Minimizing the cross entropy : a nice trip from Maximum likelihood to Kullback–Leibler divergence

The learning algorithm is often stated as a minimization problem where the objective function represent the goal to be reached. The objective function is also called loss function or cost function in machine learning.

We show that minimizing the cross entropy is equivalent to maximizing the likelihood in case of discriminative models.

We show that minimizing the cross entropy is equivalent to minimizing the Kullback–Leibler divergence

We show that the cross entropy loss makes the logistic regression problem convex

We present an application to cats and dogs image classification

References :

Book: Pattern Recognition and Machine Learning by Christopher M. Bishop, 2006

A nice blog on cross entropy : https://rdipietro.github.io/friendly-intro-to-cross-entropy-loss/

An introduction to probabilities is given there

http://romain.raveaux.free.fr/document/NaiveBayesClassifier.html

An introduction to maximum likelihood

http://romain.raveaux.free.fr/document/Overfittingbiaisedandunbiaisedvariance.html

Discriminative and Generative models

In particular, we distinguish between generative models and discriminative models. For generative models, we build a probability model of the data and parameterize it by the scene content. For discriminative models, we build a probability model of the scene content and parameterize it by the data.

Models relating the data $x$ to the target $t$ fall into one of two categories. We either:

  1. model the contingency of the target state on the data $Pr(t|x)$ or
  2. model the contingency of the data on the world state $Pr(x|t)$.

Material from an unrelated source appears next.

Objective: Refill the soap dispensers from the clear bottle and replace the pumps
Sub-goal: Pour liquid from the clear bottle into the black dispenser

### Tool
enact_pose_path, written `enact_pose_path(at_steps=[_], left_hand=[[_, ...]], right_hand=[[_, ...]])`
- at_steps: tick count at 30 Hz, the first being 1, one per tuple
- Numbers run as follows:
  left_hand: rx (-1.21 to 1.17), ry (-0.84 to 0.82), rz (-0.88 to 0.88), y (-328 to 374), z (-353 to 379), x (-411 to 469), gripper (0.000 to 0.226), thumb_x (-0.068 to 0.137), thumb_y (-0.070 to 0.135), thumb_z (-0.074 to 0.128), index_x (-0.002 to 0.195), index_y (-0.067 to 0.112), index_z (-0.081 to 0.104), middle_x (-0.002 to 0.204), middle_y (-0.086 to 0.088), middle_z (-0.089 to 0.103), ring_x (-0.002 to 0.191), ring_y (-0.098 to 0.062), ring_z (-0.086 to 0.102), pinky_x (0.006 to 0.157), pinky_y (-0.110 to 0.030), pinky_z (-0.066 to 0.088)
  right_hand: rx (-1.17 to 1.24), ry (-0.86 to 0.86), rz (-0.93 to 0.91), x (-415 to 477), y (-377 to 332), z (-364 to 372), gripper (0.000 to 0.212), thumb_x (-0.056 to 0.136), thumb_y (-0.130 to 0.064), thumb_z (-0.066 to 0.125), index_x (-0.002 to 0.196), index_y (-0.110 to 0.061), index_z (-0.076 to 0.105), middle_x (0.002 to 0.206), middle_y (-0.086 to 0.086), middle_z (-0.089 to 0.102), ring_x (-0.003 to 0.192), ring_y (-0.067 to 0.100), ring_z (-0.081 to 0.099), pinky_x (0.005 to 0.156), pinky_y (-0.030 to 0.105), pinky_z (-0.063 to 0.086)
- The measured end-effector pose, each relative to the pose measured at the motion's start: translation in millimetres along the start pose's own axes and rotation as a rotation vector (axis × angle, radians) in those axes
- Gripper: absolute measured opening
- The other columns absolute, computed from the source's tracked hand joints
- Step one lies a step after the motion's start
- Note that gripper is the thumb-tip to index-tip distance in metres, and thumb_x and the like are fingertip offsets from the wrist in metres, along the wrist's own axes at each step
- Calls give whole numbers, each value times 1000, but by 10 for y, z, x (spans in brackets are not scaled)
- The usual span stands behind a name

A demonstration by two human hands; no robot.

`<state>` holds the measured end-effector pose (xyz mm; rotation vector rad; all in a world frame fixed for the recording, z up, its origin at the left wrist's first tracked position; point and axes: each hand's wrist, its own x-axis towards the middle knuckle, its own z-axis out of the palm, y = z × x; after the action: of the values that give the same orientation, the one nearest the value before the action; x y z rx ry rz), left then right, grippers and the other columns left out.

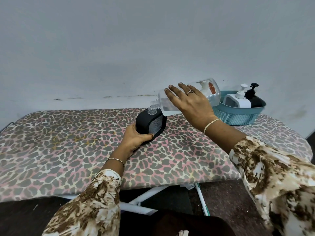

The first type of model is termed discriminative. The second is termed generative;

The target $t$ can be a class label ("cat") if we are dealing with a classification problem.

  1. In the discriminative model, we choose an appropriate form for the distribution $Pr(t)$ over the target state. The models may also depends on a set of parameters $W$. Since the distribution over the state depends on both the data and these parameters, we write it as $Pr(t|x,W)$ and refer to it as the posterior distribution. The goal of the learning algorithm is to fit the parameters $W$ using paired training data $\{x_i,t_i\}_{i=1}^M$. This can be done using the maximum likelihood (ML), maximum a posteriori (MAP), or Bayesian approaches.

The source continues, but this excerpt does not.